[[ DATA SHOWN open ]]

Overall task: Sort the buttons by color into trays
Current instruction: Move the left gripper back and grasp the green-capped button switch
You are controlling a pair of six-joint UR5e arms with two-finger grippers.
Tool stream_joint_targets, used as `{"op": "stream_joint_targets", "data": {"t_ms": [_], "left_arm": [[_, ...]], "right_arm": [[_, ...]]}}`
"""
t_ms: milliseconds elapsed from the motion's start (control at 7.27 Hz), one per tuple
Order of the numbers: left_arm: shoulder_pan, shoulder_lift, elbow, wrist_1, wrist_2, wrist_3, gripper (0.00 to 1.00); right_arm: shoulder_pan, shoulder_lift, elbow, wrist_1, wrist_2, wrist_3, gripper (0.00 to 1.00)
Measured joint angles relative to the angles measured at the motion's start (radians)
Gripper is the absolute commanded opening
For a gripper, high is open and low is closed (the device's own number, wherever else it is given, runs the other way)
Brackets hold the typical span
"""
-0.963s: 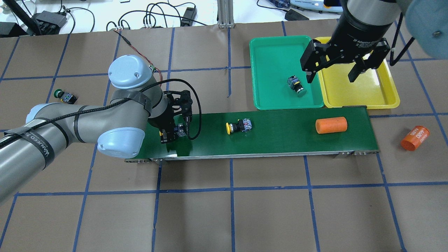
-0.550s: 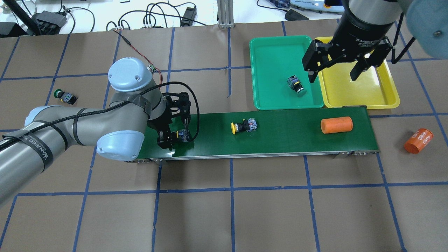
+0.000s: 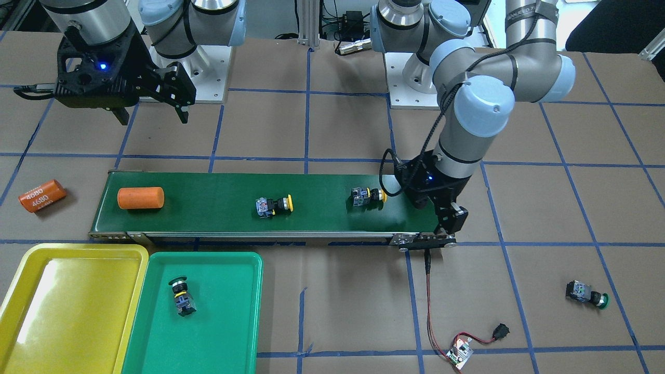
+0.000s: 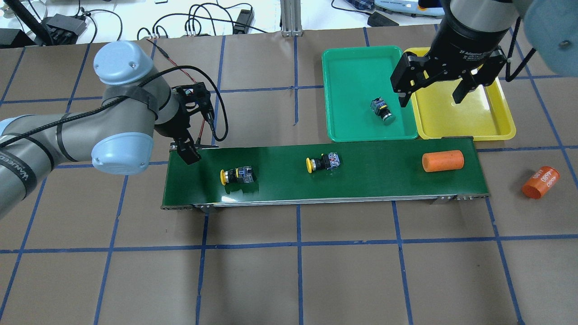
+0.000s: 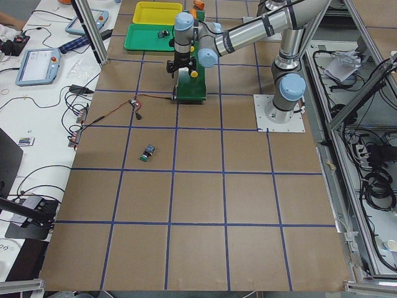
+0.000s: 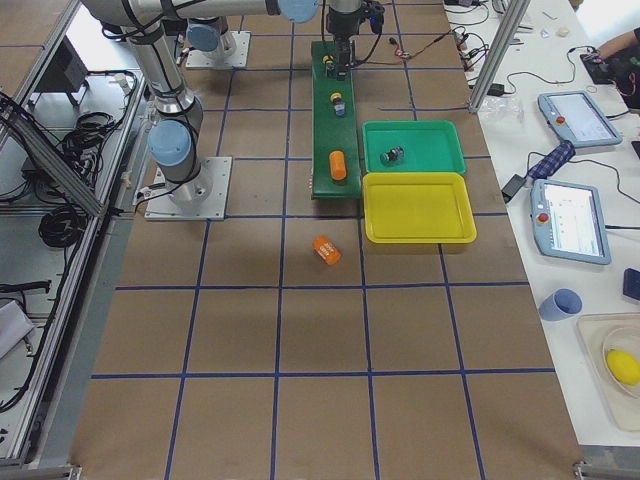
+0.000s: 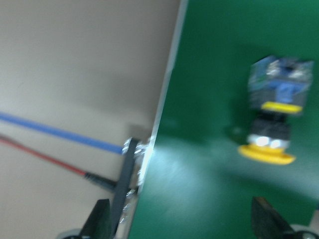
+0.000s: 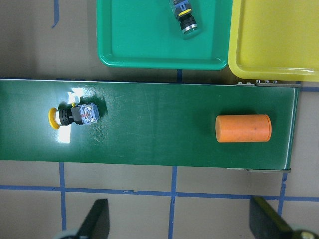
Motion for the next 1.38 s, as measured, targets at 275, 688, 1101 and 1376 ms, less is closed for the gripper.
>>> {"op": "stream_joint_targets", "data": {"t_ms": [275, 688, 1101, 1376], "left_arm": [[0.133, -0.068, 0.092, -0.007, -0.045, 0.056, 1.00], [0.305, -0.174, 0.189, -0.014, -0.137, 0.516, 1.00], [0.441, -0.293, 0.285, -0.013, -0.153, 0.903, 1.00], [0.487, -0.376, 0.390, -0.029, -0.153, 1.028, 1.00]], "right_arm": [[-0.003, -0.002, 0.000, 0.002, 0.000, -0.001, 1.00], [-0.006, 0.000, 0.001, 0.004, 0.000, -0.003, 1.00], [-0.009, 0.000, 0.002, 0.009, 0.000, -0.004, 1.00], [-0.015, 0.000, 0.001, 0.010, -0.001, -0.004, 1.00]]}}
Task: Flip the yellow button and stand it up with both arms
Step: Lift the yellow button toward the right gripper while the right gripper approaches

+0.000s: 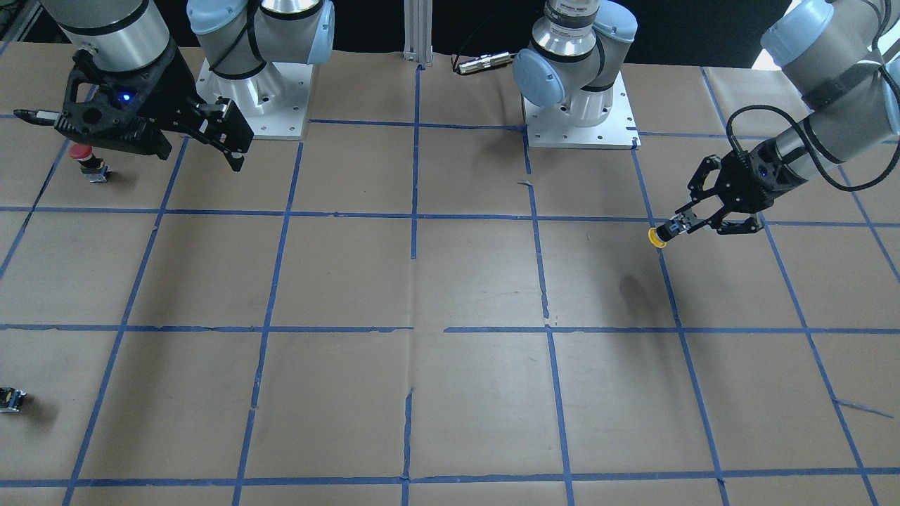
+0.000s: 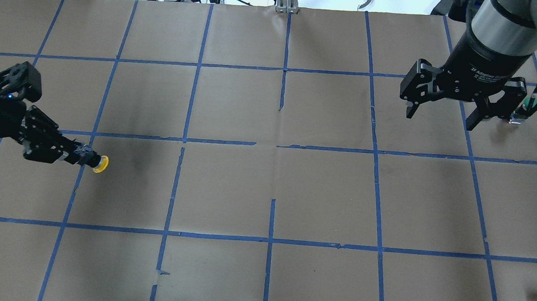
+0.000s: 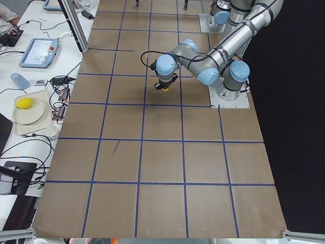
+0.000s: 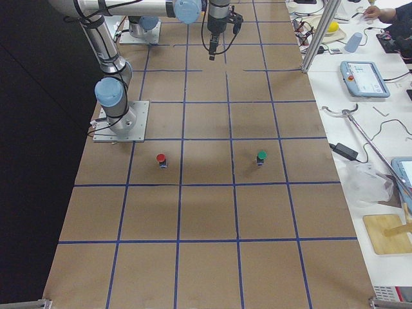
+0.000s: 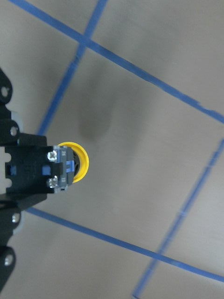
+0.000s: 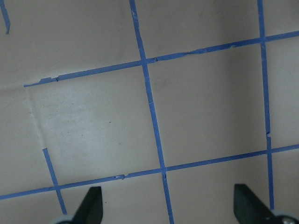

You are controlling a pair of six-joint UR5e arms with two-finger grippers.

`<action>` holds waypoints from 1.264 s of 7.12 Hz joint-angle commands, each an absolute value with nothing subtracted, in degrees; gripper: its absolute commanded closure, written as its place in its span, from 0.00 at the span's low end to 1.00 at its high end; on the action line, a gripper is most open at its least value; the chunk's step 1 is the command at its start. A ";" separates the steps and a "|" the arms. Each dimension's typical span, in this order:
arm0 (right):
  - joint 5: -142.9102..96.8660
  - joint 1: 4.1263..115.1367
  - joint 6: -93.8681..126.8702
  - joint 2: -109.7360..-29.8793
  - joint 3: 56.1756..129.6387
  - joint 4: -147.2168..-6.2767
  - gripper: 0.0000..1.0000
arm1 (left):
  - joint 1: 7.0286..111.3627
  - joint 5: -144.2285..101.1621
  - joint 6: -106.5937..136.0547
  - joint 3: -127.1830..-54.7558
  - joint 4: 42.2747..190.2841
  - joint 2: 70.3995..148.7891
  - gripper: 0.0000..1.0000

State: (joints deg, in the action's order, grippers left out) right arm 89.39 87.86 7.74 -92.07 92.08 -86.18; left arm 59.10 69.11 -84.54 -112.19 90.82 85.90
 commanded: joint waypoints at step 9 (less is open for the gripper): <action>41.77 84.99 54.61 -89.38 91.84 -90.35 0.00 | 79.10 9.76 -43.95 -103.62 122.34 83.67 0.77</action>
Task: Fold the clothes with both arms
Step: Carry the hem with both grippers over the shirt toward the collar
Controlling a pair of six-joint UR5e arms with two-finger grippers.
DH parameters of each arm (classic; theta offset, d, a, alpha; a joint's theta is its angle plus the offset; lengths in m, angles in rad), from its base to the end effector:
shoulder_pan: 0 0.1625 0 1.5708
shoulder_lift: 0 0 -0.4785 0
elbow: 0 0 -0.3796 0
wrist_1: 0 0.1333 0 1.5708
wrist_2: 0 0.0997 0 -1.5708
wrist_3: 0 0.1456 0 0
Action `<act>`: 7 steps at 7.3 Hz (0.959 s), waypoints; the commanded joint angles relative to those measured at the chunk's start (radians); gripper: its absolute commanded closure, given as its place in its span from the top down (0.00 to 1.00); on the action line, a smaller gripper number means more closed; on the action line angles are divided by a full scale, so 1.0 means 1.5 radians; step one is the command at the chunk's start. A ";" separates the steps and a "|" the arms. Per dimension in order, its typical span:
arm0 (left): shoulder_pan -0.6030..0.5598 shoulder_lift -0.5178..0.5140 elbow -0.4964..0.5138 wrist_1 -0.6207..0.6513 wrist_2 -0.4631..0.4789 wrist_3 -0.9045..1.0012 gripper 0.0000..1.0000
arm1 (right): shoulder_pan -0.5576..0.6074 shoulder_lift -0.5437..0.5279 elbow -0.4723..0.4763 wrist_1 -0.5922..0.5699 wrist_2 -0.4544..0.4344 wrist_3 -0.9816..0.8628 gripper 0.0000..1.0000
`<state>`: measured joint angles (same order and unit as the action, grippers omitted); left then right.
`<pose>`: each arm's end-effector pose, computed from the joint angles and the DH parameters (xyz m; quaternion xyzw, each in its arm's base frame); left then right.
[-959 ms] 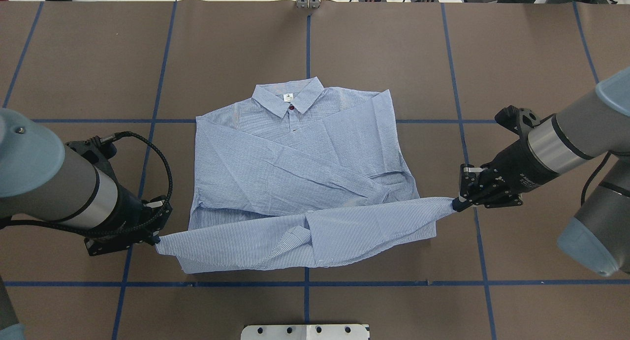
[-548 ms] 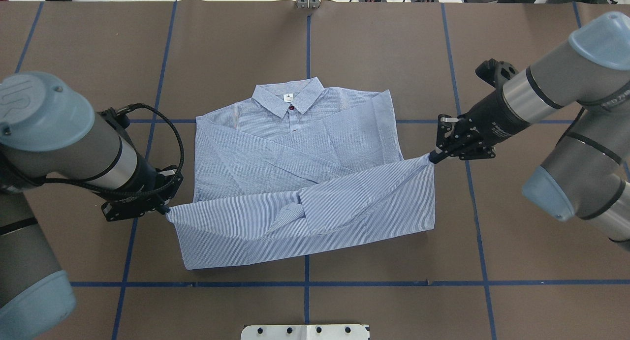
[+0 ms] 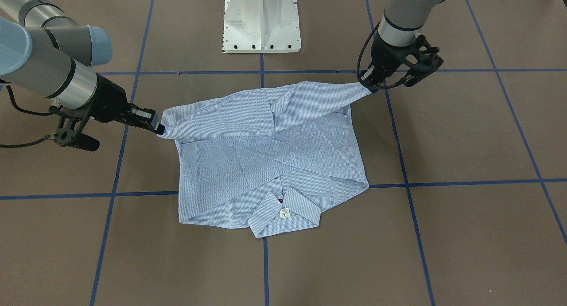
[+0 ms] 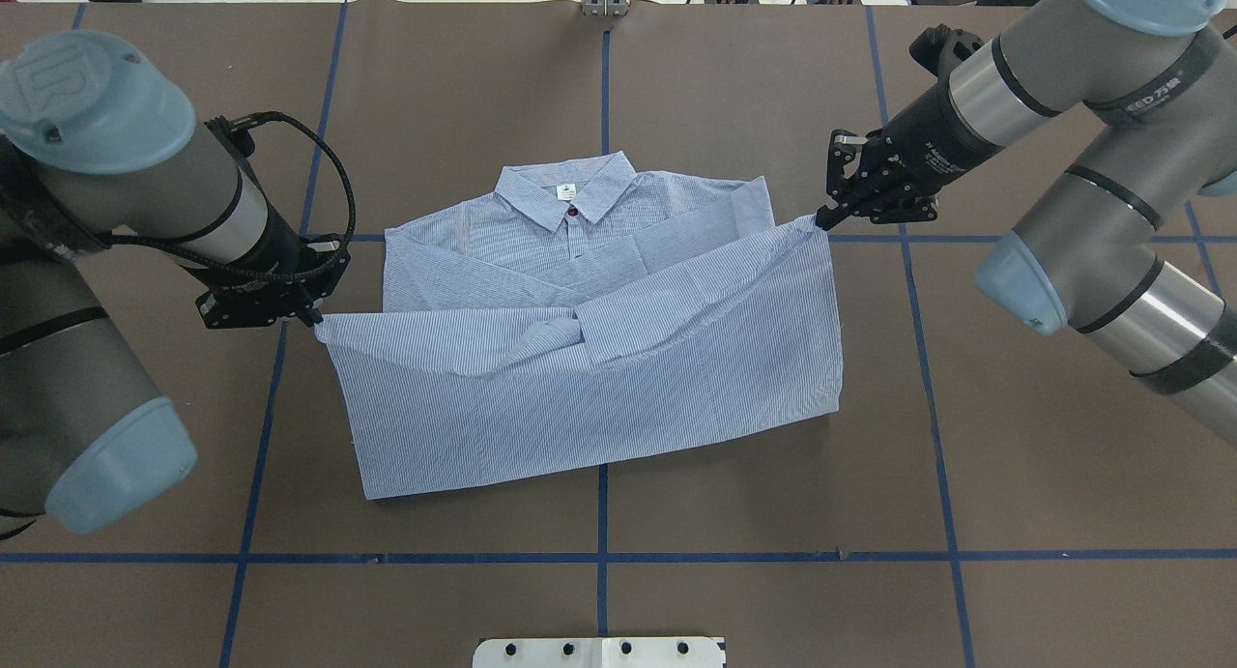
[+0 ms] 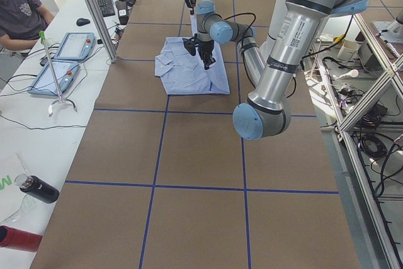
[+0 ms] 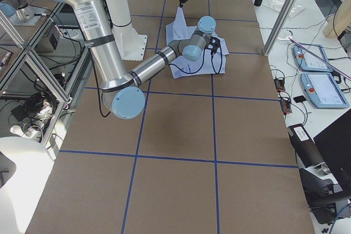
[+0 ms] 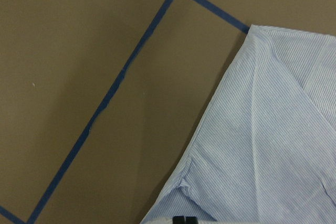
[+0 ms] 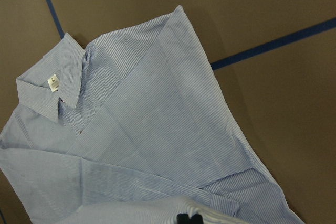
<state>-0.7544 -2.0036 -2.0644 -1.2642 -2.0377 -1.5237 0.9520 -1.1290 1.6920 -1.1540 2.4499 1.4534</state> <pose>0.3802 -0.4503 0.3413 -0.0871 0.3591 -0.2547 0.8936 -0.3646 -0.5485 0.3614 -0.1061 -0.5577 0.1406 0.8111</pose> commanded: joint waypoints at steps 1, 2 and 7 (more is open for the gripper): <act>-0.026 -0.003 0.078 -0.091 -0.001 0.030 0.00 | 0.007 0.038 -0.042 0.003 -0.036 -0.031 0.00; -0.026 -0.003 0.112 -0.131 -0.001 0.029 0.00 | 0.007 0.061 -0.084 0.005 -0.038 -0.040 0.00; -0.059 -0.037 0.232 -0.229 -0.006 0.030 0.00 | 0.005 0.114 -0.187 0.007 -0.070 -0.060 0.00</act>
<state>-0.8340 -2.0568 -1.7708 -1.5465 -2.0452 -1.4789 0.9604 -0.9627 1.4337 -1.1440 2.3557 1.3663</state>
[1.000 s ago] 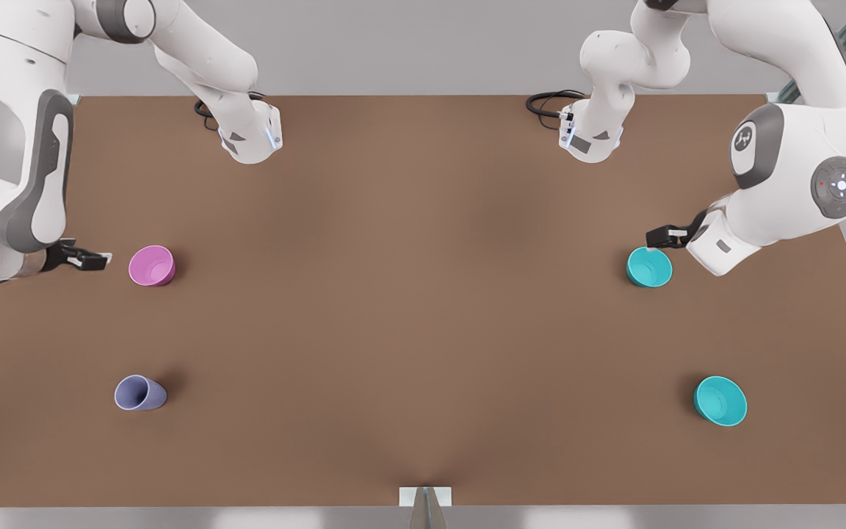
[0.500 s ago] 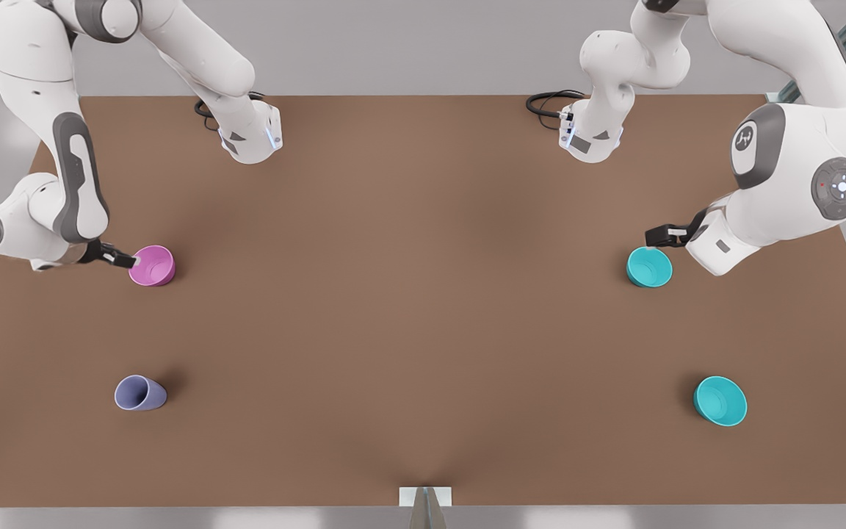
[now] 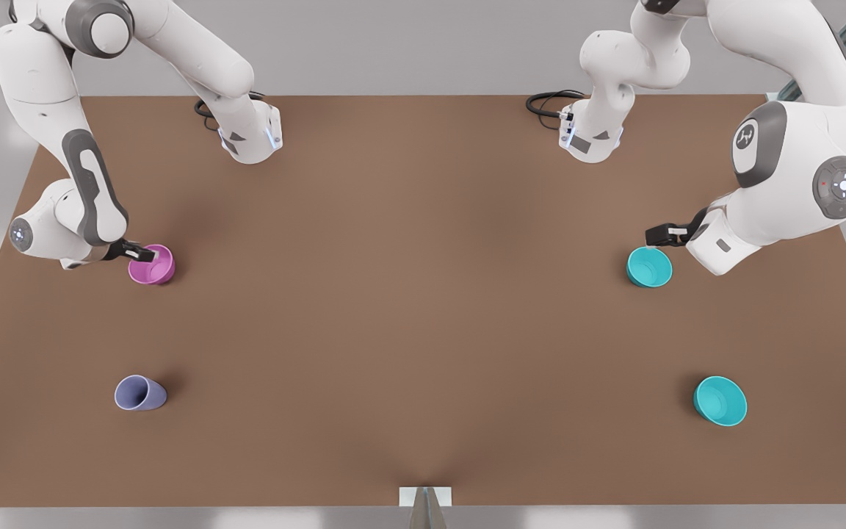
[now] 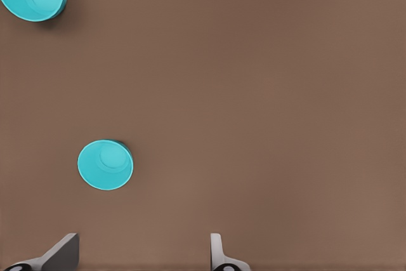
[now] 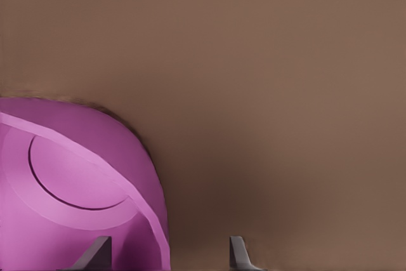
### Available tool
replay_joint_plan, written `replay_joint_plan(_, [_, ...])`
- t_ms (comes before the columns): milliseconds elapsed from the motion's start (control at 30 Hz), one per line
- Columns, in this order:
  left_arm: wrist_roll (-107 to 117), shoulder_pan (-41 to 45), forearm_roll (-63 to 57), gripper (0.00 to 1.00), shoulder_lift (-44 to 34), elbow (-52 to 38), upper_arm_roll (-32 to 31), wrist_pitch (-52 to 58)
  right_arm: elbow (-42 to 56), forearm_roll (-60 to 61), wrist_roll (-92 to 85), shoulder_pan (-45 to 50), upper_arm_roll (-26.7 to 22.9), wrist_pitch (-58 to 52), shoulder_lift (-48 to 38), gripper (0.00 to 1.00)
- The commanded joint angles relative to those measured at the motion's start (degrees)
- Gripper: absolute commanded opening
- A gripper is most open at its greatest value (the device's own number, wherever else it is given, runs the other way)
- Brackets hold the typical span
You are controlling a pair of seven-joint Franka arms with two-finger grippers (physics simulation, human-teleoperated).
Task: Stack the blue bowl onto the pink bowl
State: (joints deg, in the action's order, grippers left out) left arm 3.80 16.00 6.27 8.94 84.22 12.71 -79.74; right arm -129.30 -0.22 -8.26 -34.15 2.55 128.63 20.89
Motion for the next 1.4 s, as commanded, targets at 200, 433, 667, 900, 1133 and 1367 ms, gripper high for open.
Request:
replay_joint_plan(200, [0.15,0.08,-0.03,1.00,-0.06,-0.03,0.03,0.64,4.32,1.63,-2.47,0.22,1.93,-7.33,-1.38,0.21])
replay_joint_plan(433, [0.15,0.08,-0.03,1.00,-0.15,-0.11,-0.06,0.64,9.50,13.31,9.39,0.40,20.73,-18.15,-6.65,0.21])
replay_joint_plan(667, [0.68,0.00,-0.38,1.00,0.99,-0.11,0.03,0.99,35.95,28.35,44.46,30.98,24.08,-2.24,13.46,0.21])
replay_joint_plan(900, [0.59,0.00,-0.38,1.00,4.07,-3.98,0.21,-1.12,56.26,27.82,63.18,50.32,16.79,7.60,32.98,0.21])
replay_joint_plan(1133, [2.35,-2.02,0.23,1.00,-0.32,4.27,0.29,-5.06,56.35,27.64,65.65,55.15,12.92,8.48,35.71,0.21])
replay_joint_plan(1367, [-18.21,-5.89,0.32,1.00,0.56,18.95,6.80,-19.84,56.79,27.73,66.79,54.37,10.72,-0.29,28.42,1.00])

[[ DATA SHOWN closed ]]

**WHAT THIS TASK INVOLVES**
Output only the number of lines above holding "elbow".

**OUTPUT**
6